The answer should be an exact copy of the data.
:: Source material ::
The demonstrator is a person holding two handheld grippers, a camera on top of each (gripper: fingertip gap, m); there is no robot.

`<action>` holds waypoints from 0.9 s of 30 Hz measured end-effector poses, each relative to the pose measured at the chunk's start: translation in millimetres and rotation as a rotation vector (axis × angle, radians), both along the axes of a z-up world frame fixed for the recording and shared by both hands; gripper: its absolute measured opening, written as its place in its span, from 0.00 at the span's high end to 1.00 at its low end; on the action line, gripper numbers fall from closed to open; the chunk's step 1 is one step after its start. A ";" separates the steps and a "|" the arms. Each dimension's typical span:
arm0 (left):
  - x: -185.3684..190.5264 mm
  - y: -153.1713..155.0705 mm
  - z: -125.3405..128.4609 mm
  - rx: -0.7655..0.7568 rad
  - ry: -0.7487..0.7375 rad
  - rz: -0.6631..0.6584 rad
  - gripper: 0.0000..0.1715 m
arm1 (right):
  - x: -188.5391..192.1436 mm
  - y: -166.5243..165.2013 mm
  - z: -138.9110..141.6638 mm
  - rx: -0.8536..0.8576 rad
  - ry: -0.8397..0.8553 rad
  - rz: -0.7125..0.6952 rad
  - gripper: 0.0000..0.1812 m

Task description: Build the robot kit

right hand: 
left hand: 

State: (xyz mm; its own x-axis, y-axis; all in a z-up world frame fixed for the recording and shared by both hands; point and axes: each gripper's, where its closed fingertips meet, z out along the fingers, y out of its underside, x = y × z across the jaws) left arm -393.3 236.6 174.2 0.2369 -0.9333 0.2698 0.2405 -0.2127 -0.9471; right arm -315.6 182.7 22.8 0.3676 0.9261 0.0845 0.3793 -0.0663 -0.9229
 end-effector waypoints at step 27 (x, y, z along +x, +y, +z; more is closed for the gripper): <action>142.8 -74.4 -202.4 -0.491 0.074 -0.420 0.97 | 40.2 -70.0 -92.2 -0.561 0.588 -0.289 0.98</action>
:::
§ **Task result**
The demonstrator is a person holding two handheld grippers, a camera on top of each (gripper: fingertip gap, m); there is no robot.

`<action>` holds waypoints from 0.9 s of 30 Hz measured end-effector poses, each relative to the pose measured at the chunk's start: translation in millimetres and rotation as a rotation vector (axis × angle, radians), both along the axes of a z-up world frame fixed for the recording and shared by both hands; gripper: its absolute measured opening, written as its place in its span, from 0.00 at the span's high end to 1.00 at its low end; on the action line, gripper numbers fall from closed to open; the chunk's step 1 is one step after its start. A ";" separates the steps and a "|" the arms. Each dimension's typical span:
arm0 (left):
  - x: -185.3684..190.5264 mm
  - y: -153.1713..155.0705 mm
  - z: -125.3405..128.4609 mm
  - rx: -0.7655..0.7568 rad
  - ry: -0.7487..0.7375 rad
  - rz: -0.6631..0.6584 rad
  - gripper: 0.0000..0.1715 m
arm1 (right):
  - x: -188.5391..192.1436 mm
  - y: -166.5243..165.2013 mm
  - z: -138.9110..141.6638 mm
  - rx: -0.8536..0.8576 rad
  - ry: -0.8397..0.8553 rad
  - rz: -0.7125..0.6952 rad
  - gripper: 0.0000..0.1812 m

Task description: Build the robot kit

right hand: 
left hand: 

State: (xyz mm; its own x-axis, y-axis; all in a z-up world frame fixed for the recording and shared by both hands; point and axes: each gripper's, where its closed fingertips meet, z out along the fingers, y out of its underside, x = y × z across the jaws) left arm -393.3 236.6 174.2 0.2369 -0.9333 0.2698 0.2405 -0.2127 -0.9471; right arm -315.6 182.7 22.8 0.3676 0.9261 0.0845 0.3793 -0.0663 -0.9229
 end-effector waypoints at step 27 (x, y, z along +x, +y, +z; more is closed for the gripper): <action>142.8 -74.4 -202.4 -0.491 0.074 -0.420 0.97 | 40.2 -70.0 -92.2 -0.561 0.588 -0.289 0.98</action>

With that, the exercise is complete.